You are viewing a plain text version of this content. The canonical link for it is here.
Posted to dev@spamassassin.apache.org by Daniel Quinlan <qu...@pathname.com> on 2005/08/20 03:13:05 UTC

Re: Preliminary design proposal for charset normalization support in SpamAssassin

John Gardiner Myers <jg...@proofpoint.com> writes:

> the normalization support needs to be optional, defaulting to off.

What do you estimate the overhead would be?

> Better would be Mozilla's universal charset detector, which I would
> have to wrap up as a cpan module.

What is the license of it?  We try to avoid requiring additional
external CPAN modules.  We might want to ship with it... if the license
(and ASF policy) allows.
 
> The other issue is that Mail::SpamAssassin::HTML uses two calls to
> pack("C0A*", ...) in order to strip Perl's utf-8 flag from text going
> into and out of HTML::Parser.  When doing charset normalization, these
> two pack calls need to be removed.  In order for HTML::Parser to
> correctly handle utf8, one needs minimum versions of Perl 5.8 and
> HTML::Parser 3.39_90.  HTML::Parser 3.43 might be a better minimum
> version--I haven't reviewed the severity of the utf8 bug fixed in that
> release.  I see two possibilities:
> 
> 1) Condition the two pack calls on version checks: (perl < 5.8 ||
>    HTML::Parser < 3.43)
> 
> 2) Condition the two pack calls on charset normalization disabled.

We can probably safely up the requirement for HTML::Parser in our next
major revision.  Conditioning is also okay.

We should pay special attention to behaving as MUAs.  I believe some
MUAs will actually ignore the MIME character set and use the one
specified in the message HTML (if it is HTML).  We shouldn't necessarily
assume all MUAs have been configured to use the local character set at
all times.

Daniel

-- 
Daniel Quinlan
http://www.pathname.com/~quinlan/

Re: Preliminary design proposal for charset normalization support in SpamAssassin

Posted by John Gardiner Myers <jg...@proofpoint.com>.
Daniel Quinlan wrote:

>What do you estimate the overhead would be?
>  
>
Hard to estimate without some design choices, like when exactly to run 
the charset detector.  The charset detector runs about 10-20 state 
machines over the text, in parallel.  The conversion itself is another 
pass and another copy of the text.  When the text has characters outside 
of iso-8859-1, one then has to pay the cost of Perl's Unicode regex 
support for each of the rules.  That means the cost will depend on the 
percentage of non-iso-8859-1 messages in the message stream.

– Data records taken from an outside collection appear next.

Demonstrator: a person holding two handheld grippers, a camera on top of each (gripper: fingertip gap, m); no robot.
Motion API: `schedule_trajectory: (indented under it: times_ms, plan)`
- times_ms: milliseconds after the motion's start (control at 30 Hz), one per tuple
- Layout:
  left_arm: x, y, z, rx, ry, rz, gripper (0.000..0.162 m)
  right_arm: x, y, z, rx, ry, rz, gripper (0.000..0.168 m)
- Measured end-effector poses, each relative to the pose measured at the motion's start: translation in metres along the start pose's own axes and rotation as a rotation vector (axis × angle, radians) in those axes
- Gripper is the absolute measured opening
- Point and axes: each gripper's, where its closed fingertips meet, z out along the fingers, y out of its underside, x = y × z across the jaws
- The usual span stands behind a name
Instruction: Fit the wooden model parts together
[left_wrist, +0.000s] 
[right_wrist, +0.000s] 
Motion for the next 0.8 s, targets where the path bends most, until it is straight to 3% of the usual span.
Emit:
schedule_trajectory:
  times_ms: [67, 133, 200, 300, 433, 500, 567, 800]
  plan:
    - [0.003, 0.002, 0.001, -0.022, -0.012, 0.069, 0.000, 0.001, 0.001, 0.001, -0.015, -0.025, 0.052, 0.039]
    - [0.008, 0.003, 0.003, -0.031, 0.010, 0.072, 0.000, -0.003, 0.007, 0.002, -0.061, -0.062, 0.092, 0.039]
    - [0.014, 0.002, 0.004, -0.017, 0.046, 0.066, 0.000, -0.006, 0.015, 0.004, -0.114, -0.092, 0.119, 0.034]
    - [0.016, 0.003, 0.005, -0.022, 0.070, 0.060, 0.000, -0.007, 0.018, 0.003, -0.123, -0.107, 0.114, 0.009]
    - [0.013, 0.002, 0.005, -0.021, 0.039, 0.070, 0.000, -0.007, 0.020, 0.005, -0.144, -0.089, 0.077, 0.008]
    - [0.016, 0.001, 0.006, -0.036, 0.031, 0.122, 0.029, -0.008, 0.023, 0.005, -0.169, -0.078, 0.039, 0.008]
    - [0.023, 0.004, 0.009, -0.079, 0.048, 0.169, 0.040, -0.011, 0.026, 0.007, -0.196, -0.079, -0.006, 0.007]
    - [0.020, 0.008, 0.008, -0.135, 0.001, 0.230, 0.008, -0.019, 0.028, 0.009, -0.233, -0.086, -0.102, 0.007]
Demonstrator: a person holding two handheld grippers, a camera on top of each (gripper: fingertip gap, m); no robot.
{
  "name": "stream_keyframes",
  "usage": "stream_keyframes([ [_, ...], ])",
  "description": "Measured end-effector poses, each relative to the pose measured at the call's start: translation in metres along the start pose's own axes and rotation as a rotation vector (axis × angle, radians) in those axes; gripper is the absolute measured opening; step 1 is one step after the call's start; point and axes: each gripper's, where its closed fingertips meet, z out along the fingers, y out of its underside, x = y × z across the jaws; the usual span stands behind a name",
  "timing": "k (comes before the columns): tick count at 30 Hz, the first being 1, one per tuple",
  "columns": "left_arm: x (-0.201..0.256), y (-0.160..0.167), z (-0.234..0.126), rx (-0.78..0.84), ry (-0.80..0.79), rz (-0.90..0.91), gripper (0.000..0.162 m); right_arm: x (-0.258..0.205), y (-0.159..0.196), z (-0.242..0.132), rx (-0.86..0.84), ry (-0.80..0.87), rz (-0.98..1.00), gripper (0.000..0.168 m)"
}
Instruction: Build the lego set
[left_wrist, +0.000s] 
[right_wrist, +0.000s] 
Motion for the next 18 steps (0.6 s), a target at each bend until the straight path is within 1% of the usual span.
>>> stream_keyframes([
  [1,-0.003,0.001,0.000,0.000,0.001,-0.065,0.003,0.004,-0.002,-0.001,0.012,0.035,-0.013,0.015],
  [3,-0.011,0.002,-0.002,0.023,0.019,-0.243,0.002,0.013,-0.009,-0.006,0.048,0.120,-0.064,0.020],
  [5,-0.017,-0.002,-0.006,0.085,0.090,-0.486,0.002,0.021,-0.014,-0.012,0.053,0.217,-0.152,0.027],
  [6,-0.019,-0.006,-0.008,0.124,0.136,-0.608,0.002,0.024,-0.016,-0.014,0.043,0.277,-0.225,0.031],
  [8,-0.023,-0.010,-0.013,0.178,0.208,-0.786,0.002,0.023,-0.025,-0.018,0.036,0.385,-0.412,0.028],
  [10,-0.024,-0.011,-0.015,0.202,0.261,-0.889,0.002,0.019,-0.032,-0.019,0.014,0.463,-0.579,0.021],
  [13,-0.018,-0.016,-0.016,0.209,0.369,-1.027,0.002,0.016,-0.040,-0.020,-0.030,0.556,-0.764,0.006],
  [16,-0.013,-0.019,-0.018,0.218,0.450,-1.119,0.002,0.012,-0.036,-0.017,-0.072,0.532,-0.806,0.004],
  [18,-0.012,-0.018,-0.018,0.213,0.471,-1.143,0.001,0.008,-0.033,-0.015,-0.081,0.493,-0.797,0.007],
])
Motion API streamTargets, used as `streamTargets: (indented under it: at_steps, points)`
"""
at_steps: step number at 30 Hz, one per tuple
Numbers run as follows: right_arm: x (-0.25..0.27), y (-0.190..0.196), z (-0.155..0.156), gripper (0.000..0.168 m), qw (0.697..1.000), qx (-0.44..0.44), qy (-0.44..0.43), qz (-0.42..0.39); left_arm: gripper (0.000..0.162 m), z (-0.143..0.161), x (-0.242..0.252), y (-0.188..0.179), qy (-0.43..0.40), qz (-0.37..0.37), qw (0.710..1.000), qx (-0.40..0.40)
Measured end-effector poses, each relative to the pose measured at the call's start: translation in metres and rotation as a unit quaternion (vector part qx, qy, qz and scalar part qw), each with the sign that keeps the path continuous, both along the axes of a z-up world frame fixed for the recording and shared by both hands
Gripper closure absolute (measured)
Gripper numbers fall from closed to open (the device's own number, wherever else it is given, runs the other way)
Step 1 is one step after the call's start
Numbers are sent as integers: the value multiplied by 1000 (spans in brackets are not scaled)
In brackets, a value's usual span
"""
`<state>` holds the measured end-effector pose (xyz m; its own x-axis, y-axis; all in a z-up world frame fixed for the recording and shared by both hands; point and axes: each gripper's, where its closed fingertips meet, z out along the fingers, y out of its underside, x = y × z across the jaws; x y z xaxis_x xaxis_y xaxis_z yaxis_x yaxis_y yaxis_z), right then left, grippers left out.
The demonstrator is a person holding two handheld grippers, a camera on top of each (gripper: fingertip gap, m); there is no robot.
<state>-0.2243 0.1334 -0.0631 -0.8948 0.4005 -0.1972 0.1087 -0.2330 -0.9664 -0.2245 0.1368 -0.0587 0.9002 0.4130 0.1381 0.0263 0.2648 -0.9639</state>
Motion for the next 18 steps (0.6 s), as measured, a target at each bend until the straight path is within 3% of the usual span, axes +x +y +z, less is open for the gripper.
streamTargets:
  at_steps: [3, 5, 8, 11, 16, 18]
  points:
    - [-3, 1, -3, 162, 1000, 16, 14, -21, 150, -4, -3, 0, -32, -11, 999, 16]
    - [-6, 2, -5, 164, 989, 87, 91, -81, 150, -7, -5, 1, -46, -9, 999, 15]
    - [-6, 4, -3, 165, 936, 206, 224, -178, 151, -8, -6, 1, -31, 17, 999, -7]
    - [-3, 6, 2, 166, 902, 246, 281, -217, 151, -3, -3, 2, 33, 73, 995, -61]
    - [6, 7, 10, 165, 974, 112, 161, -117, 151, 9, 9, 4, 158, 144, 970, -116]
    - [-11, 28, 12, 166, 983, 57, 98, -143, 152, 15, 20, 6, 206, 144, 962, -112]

>What is the license of [Mozilla's universal charset detector]?
>
MPL. 

>We can probably safely up the requirement for HTML::Parser in our next
>major revision.  Conditioning is also okay.
>  
>
Without the second pack call, any non-iso-8859-1 character entities will 
cause the output to have the utf-8 bit set and thus engage Perl's 
Unicode regex support.

>We should pay special attention to behaving as MUAs.  I believe some
>MUAs will actually ignore the MIME character set and use the one
>specified in the message HTML (if it is HTML).  We shouldn't necessarily
>assume all MUAs have been configured to use the local character set at
>all times.
>  
>
Something to look into.  One would have to pre-parse the HTML to see if 
there is a charset label.


Re: Preliminary design proposal for charset normalization support in SpamAssassin

Posted by Faisal N Jawdat <fa...@faisal.com>.
Apparently I'm on crack (although I'm not the only one) about it  
already being required.  Was it always required and I just didn't  
notice, or did I just miss the announcement that it was now  
required?  In any case, I agree that we should rev the requirement.

> We already require HTML::Parser.  The only question is whether or  
> not we
> should raise the minimum required version.  I suggested that we  
> raise it
> and I doubt anyone will have major objections since we haven't raised
> the minimum version for a while.

FWIW, CPAN doesn't even list 3.24 on the base page any more....

http://search.cpan.org/dist/HTML-Parser/

-faisal


Re: Preliminary design proposal for charset normalization support in SpamAssassin

Posted by Daniel Quinlan <qu...@pathname.com>.
Faisal N Jawdat <fa...@faisal.com> writes:

>> We can probably safely up the requirement for HTML::Parser in our next
>> major revision.  Conditioning is also okay.

> What are reasons against doing this?  I've sat through the "What is  
> the regexp for matching this HTML pattern", "Don't use a regexp to  
> parse HTML, use a real parser", "Here, HTML::Parser", "Wait, that's  
> an optional install -- we can't rely on that" conversation at least 4  
> times *in the last 10 days*.

I have no idea what your point is.

We already require HTML::Parser.  The only question is whether or not we
should raise the minimum required version.  I suggested that we raise it
and I doubt anyone will have major objections since we haven't raised
the minimum version for a while.

Daniel

-- 
Daniel Quinlan
http://www.pathname.com/~quinlan/

Re: Preliminary design proposal for charset normalization support in SpamAssassin

Posted by Faisal N Jawdat <fa...@faisal.com>.
> We can probably safely up the requirement for HTML::Parser in our next
> major revision.  Conditioning is also okay.

What are reasons against doing this?  I've sat through the "What is  
the regexp for matching this HTML pattern", "Don't use a regexp to  
parse HTML, use a real parser", "Here, HTML::Parser", "Wait, that's  
an optional install -- we can't rely on that" conversation at least 4  
times *in the last 10 days*.

-faisal